However, not all things in the real world can be represented as a sequence or a grid, e.g., social networks, knowledge graphs, complex file systems, etc. are unstructured. This network-type of unstructured data corresponds to a more general graph structure than simple text and images. In a typical graph, each node has a different number of edges, i.e., different nodes are adjacent to it. The graph structure has rich problem expression capacity, and can overcome the problems of data redundancy, information loss and the like caused by the traditional grid structure, so that people can efficiently extract more useful information from the data.
However, the processing for the graph is very complex, and the difficulties include: (1) The size of the graph is arbitrary, the topological structure of the graph is complex, and the graph has no spatial locality like an image; (2) The graph has no fixed node order, or no reference node; (3) The graph is often a dynamic graph and contains features that are multi-dimensional, even multi-modal.
The complexity of graph data is a challenge for conventional machine learning. The graph neural network, which is a graph representing learning method, has been widely noticed and developed in recent years, and has occupied an important position in the above problem scenario. The method has the main idea that an end-to-end learning process in deep learning is combined with information transmission in graph calculation to form a new calculation paradigm, and a graph neural network can capture the relation of irregular graph structures so as to extract effective graph embedding representation. Specific algorithms related to downstream tasks can utilize these embedded vectors for efficient and effective computation to achieve task goals.
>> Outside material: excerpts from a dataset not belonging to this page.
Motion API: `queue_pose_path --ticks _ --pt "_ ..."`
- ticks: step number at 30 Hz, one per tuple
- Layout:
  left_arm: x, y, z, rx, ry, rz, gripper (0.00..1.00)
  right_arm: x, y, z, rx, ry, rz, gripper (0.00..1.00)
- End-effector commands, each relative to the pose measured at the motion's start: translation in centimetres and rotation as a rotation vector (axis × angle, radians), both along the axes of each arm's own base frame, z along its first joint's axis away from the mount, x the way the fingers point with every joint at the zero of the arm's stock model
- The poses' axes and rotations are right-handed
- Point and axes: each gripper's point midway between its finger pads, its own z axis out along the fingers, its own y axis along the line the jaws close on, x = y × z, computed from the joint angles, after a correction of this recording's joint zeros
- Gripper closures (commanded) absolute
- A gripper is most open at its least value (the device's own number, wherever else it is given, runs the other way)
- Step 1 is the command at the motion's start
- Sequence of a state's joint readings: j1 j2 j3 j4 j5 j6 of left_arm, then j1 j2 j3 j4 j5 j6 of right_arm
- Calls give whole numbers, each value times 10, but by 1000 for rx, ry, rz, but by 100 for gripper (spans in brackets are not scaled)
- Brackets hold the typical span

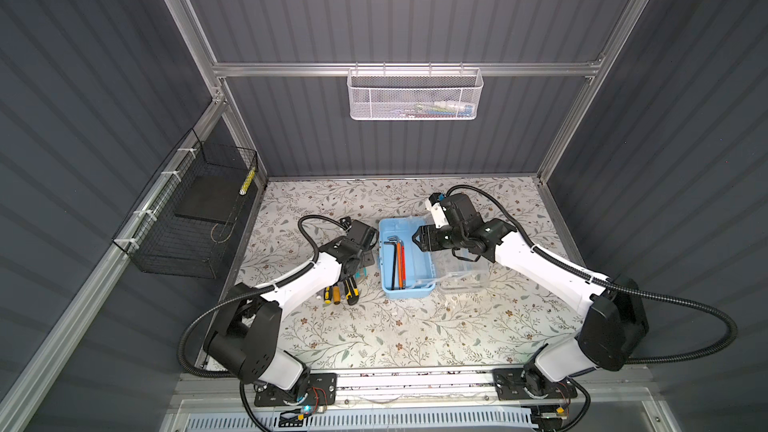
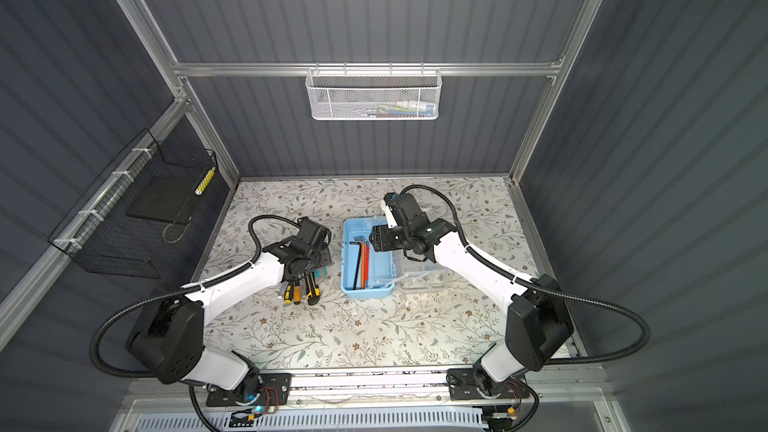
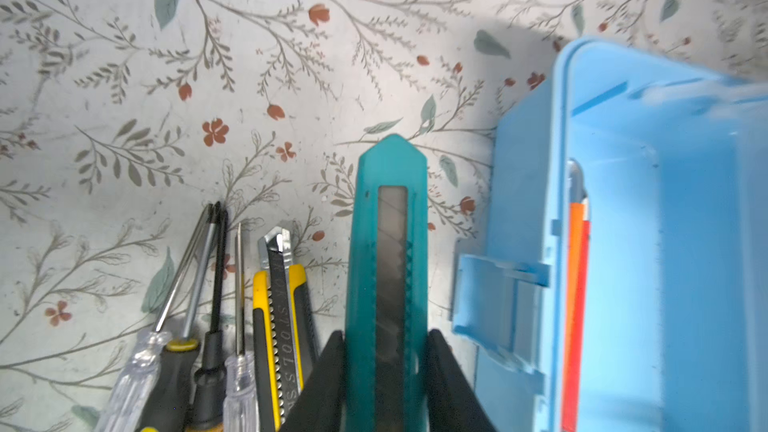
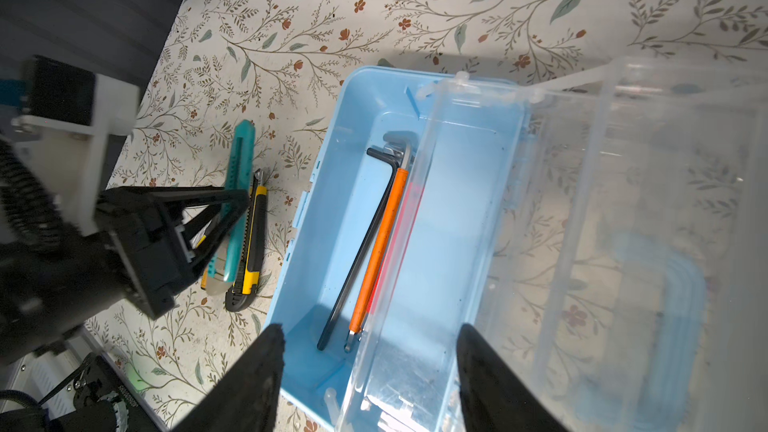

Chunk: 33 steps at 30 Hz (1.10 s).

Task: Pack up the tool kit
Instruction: 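Lift the teal box cutter with the left gripper and lower it into the box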

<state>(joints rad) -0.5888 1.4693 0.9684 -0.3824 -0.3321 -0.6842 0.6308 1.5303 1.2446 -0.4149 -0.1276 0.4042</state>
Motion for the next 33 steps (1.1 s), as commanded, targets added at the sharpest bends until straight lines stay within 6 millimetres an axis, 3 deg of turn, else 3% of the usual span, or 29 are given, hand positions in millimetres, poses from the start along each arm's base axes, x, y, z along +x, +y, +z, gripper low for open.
queue_pose_path --ticks 1,5,12,17,22,33 --pt "3 -9 41 -62 -67 -30 80 4 -8 23 37 -47 -28 33" --pt "8 -36 69 -221 -114 -75 81 5 -22 35 52 -81 -65 33" --pt "14 -118 98 -391 -163 -222 82 8 -51 45 60 -114 -137 33" --pt "18 -167 90 -447 -147 -289 82 4 -61 48 66 -123 -158 33" --pt "24 -200 72 -475 -114 -312 82 1 -67 48 71 -123 -170 33" --pt "28 -228 44 -523 -45 -328 81 -1 -73 45 71 -118 -177 33"
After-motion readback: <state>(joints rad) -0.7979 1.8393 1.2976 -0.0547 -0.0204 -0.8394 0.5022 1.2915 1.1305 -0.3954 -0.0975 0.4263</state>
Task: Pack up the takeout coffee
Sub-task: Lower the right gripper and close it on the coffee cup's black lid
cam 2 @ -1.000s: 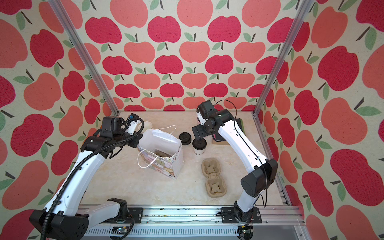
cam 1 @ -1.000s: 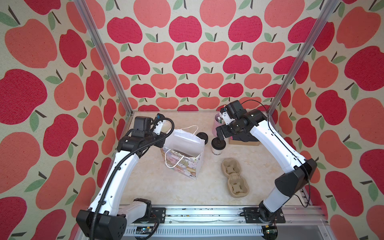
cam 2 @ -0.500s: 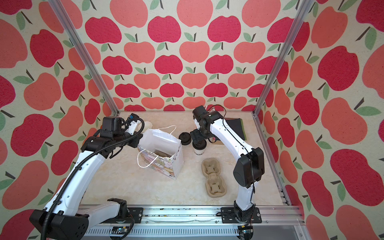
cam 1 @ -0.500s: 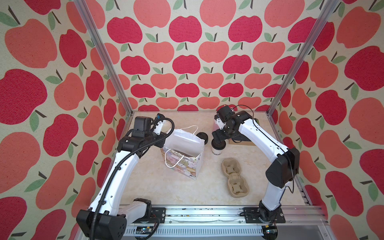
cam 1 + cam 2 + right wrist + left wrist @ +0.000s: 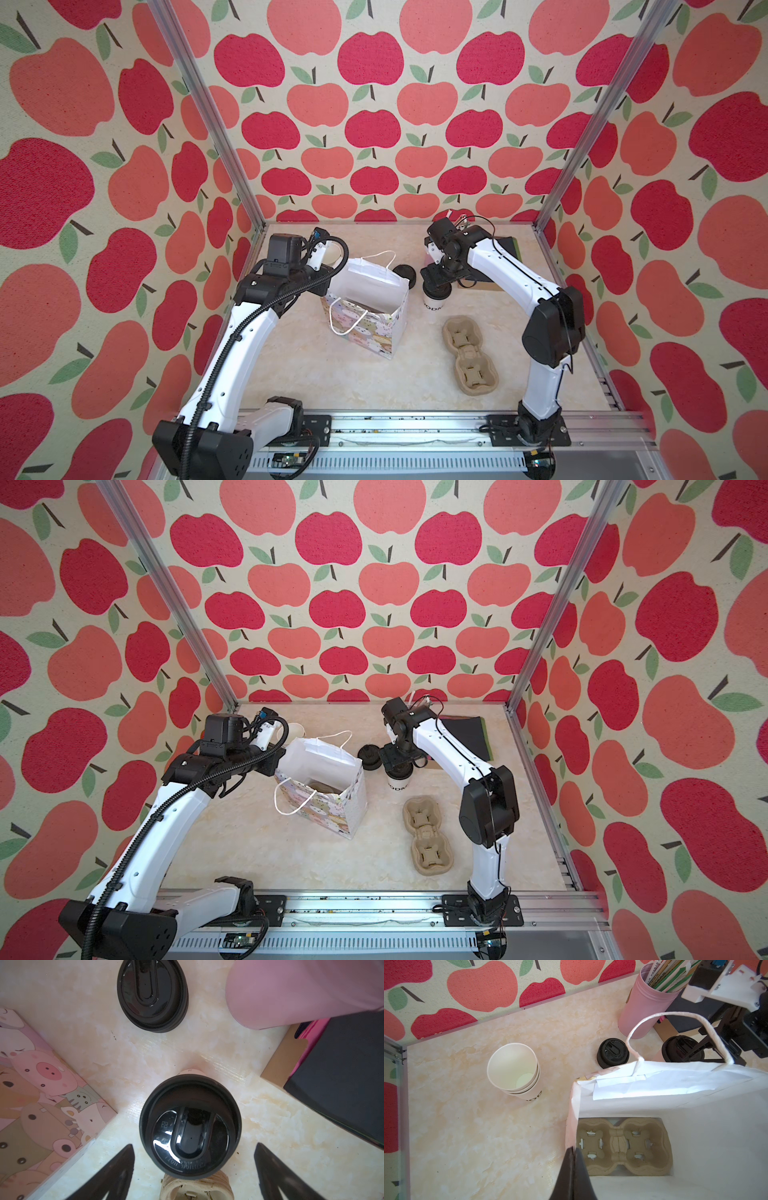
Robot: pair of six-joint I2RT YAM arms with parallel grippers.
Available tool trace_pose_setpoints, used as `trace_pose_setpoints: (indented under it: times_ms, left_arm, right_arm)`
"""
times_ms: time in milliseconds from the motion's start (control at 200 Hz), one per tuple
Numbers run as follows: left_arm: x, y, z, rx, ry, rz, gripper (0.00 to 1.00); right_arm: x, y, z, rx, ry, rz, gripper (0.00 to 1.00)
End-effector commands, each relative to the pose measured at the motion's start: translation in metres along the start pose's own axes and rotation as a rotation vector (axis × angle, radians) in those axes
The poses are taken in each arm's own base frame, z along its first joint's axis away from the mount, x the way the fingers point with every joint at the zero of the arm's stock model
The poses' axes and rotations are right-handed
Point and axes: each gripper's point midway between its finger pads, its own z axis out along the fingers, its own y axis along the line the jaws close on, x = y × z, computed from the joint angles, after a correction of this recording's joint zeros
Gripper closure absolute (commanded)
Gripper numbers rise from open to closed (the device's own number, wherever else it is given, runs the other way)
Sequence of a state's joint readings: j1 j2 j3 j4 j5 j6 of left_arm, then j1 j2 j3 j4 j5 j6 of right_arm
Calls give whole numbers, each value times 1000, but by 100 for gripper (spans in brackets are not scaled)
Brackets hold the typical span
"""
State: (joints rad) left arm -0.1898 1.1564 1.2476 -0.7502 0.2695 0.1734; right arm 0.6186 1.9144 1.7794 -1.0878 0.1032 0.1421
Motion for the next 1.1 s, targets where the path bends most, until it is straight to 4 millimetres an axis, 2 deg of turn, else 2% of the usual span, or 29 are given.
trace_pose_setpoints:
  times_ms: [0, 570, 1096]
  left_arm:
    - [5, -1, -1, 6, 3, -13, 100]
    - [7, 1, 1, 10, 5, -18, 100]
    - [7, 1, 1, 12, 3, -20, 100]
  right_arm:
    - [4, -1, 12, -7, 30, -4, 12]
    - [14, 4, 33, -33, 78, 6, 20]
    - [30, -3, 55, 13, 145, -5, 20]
A graph is a data structure that models a set of objects (nodes) and their relationships (edges). Graph Neural Network (GNN) is a generalized Neural Network based on Graph structure, and is a deep learning model architecture that can be run based on Graph data. Graph neural networks typically take the topology of the graph as the computational input to the model and learn neural network primitives by passing, transforming and aggregating node/edge feature information across the entire graph to generate single-node embedded vectors. The generated node embedding vector can be used as the input of any micro-prediction layer and used for node classification or edge link prediction or graph structure identification, and the complete model can be trained in an end-to-end mode.
Fig. 2 shows an example of an application pattern of a general graph neural network. As shown, the input may be a graph that includes nodes (circles and triangles) and edges that characterize the relationships between the nodes. The input graph is subjected to various operations such as multilayer graph convolution and the like and activation functions, and finally the representation of each node is obtained, so that tasks such as node classification, link prediction, graph and sub-graph generation and the like can be conveniently carried out.
The continuously developed graph neural network model has huge architectural space. At the same time, the variability and complexity of the graph operators used by graph neural networks has increased rapidly. For example, the number of map operators in the graph neural network model increases significantly from the early GCN (graph convolution network) model to the later GAT (graph attention network) model and GIN (graph isomorphism) model. Accordingly, the graph operators to which these new graph operators correspond also become more complex, which makes high performance implementation of graph neural networks more challenging. In addition to the large design space of graph operators, the graph neural network model can also run on different graph structure datasets with characteristic features (e.g., different equality, density, and cluster locality). Conventional computing systems explore adaptive parallelization patterns in different scenarios to achieve high performance. Unlike conventional graph algorithms, graph neural networks do not have the complex control flow imposed by boundaries, but rather involve traversal of feature dimensions and more complex computations when traversing the graph.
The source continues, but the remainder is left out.